I hope somebody picks up the rights to turn these into movies.

------
moomin
For those of you who've already read SSRat, SSRat's Revenge, Star Smashers,
MRMR and the Deathworlds, try Rebel in Time. I was lucky enough to read this
in a version with a blank cover, since most versions can't resist giving the
plot away. It's also notable for having that rarest of things, an explicitly
black golden age sci-fi hero.

For that matter, they're still pretty rare.

------
generalcalm
Oh, very sad to hear this... The Stainless Steel Rat books were a great love
of mine in school. Harrison is a great SF writer!

------
SeanDav
One of my favourite SF authors. His Deathworld series is what got me started
in SF in the first place.

------
Uhhrrr
I've just been re-reading the first one.
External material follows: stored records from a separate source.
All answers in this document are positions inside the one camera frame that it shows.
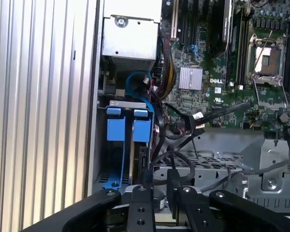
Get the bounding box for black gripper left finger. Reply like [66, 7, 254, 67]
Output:
[21, 186, 157, 232]

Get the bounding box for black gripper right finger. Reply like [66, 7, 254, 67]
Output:
[177, 186, 290, 232]

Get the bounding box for black disk wire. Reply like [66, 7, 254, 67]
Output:
[166, 145, 182, 216]
[144, 135, 165, 188]

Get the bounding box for hard disk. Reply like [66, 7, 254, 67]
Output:
[103, 106, 155, 189]

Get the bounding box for black expansion slot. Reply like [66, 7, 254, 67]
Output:
[181, 0, 191, 46]

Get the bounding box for beige expansion slot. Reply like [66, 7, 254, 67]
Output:
[170, 0, 179, 39]

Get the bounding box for grey metal PC case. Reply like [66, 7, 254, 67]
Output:
[87, 0, 290, 211]

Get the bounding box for green Dell motherboard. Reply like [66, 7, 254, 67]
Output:
[159, 0, 290, 131]

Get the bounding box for metal socket cover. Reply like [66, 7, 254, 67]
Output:
[252, 74, 290, 110]

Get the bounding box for silver finned heatsink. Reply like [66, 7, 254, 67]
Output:
[177, 65, 203, 90]

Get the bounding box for CPU socket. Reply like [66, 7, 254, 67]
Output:
[246, 33, 287, 85]

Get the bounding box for silver metal drive cage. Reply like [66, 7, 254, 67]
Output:
[101, 14, 161, 71]

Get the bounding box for thin metal locking lever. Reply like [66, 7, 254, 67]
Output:
[253, 30, 274, 71]

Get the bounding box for black card with silver strip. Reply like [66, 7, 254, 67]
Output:
[206, 0, 234, 58]

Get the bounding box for grey round cable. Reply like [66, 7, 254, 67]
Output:
[200, 159, 290, 191]

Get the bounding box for grey metal case bracket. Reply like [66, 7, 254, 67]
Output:
[240, 139, 290, 191]

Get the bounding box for black flat cable with label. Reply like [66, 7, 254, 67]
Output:
[164, 101, 252, 145]

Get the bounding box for blue flat data cable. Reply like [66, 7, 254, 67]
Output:
[125, 71, 155, 114]

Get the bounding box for yellow black power cable bundle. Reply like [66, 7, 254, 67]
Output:
[159, 36, 177, 100]

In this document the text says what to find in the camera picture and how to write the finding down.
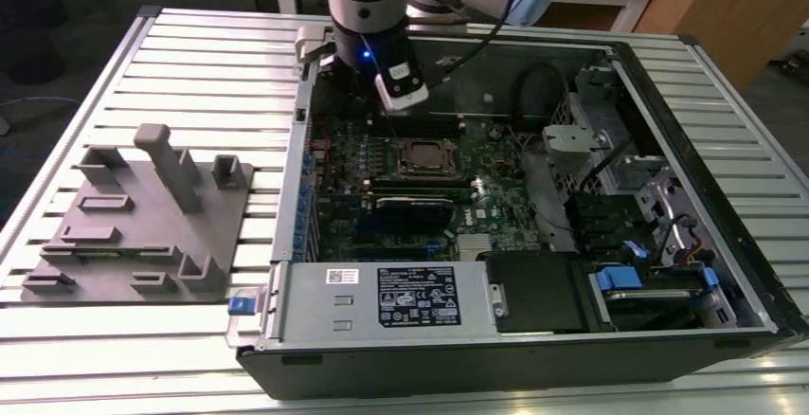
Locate metal wire locking lever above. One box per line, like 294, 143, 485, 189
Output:
383, 110, 405, 147

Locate metal socket cover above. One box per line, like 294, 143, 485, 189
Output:
397, 139, 465, 179

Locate silver CPU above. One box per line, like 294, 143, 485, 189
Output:
409, 144, 454, 170

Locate CPU socket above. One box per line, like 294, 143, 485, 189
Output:
393, 137, 467, 183

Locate black plastic cover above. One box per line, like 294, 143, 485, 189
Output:
483, 251, 618, 335

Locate black graphics card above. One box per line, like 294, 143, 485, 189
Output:
373, 195, 458, 239

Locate silver metal drive cage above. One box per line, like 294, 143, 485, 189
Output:
542, 66, 646, 198

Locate green motherboard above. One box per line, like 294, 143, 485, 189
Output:
306, 114, 558, 263

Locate silver chipset heatsink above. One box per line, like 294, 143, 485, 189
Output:
458, 233, 499, 252

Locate grey parts rack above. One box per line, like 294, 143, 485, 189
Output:
17, 123, 258, 305

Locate grey power supply unit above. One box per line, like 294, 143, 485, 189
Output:
272, 262, 502, 343

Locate wooden cabinet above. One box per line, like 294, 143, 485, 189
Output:
634, 0, 809, 92

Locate hard disk in blue carrier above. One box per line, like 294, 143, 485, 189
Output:
590, 265, 697, 332

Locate black PC case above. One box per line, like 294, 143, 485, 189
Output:
224, 26, 809, 400

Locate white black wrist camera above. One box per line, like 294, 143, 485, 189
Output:
373, 60, 434, 113

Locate silver bracket with hole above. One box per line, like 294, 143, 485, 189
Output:
541, 123, 613, 153

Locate coloured power wires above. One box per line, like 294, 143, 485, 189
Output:
673, 239, 709, 267

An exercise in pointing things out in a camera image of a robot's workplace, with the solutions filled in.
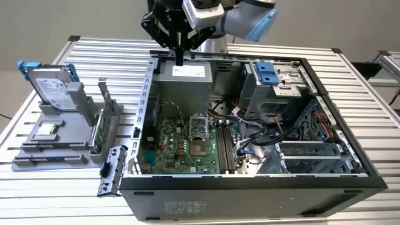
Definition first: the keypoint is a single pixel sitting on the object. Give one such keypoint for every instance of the green graphics card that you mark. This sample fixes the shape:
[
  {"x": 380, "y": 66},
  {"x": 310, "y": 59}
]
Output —
[{"x": 104, "y": 131}]

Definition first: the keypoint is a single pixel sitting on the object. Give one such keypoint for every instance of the grey metal drive cage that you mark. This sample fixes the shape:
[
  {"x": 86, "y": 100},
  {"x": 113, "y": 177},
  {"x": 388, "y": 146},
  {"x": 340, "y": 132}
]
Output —
[{"x": 274, "y": 93}]

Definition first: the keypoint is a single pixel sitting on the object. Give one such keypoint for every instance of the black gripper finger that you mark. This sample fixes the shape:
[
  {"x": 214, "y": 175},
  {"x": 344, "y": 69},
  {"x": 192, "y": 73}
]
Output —
[
  {"x": 200, "y": 37},
  {"x": 156, "y": 30}
]

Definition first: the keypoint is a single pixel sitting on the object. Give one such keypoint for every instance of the hard disk in blue carrier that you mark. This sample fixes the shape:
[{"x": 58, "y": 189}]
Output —
[{"x": 49, "y": 86}]

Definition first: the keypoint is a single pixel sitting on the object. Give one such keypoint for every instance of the black open PC case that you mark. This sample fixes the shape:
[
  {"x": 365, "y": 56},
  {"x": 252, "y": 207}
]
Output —
[{"x": 249, "y": 201}]

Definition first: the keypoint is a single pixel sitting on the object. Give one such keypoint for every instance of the grey card retention bracket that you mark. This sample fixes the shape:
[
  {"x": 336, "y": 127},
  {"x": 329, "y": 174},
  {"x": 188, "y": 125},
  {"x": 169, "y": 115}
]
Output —
[{"x": 113, "y": 168}]

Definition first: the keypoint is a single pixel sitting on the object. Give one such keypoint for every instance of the blue drive bay latch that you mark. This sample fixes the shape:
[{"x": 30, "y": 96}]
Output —
[{"x": 266, "y": 72}]

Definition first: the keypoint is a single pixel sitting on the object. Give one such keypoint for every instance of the dark RAM stick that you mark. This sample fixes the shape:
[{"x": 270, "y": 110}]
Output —
[
  {"x": 49, "y": 160},
  {"x": 56, "y": 147}
]

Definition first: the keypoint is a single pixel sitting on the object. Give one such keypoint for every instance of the blue board connector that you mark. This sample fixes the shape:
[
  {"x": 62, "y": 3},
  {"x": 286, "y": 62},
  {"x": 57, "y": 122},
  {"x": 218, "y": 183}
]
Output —
[{"x": 149, "y": 157}]

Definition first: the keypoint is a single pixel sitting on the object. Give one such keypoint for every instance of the CPU socket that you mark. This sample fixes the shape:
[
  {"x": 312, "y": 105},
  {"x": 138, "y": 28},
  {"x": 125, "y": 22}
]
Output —
[{"x": 198, "y": 147}]

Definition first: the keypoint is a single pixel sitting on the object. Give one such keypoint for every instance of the grey parts rack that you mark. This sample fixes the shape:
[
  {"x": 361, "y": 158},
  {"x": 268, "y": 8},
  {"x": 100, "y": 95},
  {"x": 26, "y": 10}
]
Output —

Action-packed, full of fantastical
gizmos, and with just the right amount of snottiness. And yes, as is mentioned
elsewhere, a very hackerish attitude towards life, especially on the social
engineering front.

------
simon
The Stainless Steel Rat series were a huge part of my teen years. I'll have to
buy the entire set (I guess it's definitive now) and make sure my daughters
read them.

Rest in peace Mr. Harrison.

------
Zaephyr
I don't know how many times when reading his books I had to stop because I had
tears from laughing so hard.